## Exercise brief:
Every line with the string "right" in it belongs in your answer, so copy them all from the data.
--- Collected data Enclosed Below ---
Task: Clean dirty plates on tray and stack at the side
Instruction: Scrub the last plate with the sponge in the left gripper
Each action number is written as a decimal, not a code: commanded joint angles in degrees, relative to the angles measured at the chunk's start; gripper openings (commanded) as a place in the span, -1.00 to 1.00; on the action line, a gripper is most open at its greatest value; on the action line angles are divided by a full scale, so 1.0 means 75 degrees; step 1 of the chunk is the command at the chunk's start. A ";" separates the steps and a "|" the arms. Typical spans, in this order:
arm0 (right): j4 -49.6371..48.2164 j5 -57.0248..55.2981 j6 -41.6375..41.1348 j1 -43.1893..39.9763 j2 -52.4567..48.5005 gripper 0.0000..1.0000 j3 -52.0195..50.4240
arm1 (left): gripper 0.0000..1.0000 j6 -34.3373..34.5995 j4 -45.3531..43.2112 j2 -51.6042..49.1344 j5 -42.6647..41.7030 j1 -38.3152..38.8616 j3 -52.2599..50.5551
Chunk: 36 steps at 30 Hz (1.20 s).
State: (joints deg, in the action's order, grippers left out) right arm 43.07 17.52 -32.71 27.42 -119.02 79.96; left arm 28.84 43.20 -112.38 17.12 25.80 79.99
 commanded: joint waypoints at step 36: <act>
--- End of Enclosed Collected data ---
## Result of this task:
arm0 (right): j4 -49.6371..48.2164 j5 -57.0248..55.2981 j6 -41.6375..41.1348 j1 -43.1893..39.9763 j2 -52.4567..48.5005 gripper 0.0000..1.0000 j3 -52.0195..50.4240
State: (joints deg, in the action's order, grippers left out) right arm 43.07 17.52 -32.71 27.42 -119.02 79.96; left arm 28.84 43.20 -112.38 17.12 25.80 79.99

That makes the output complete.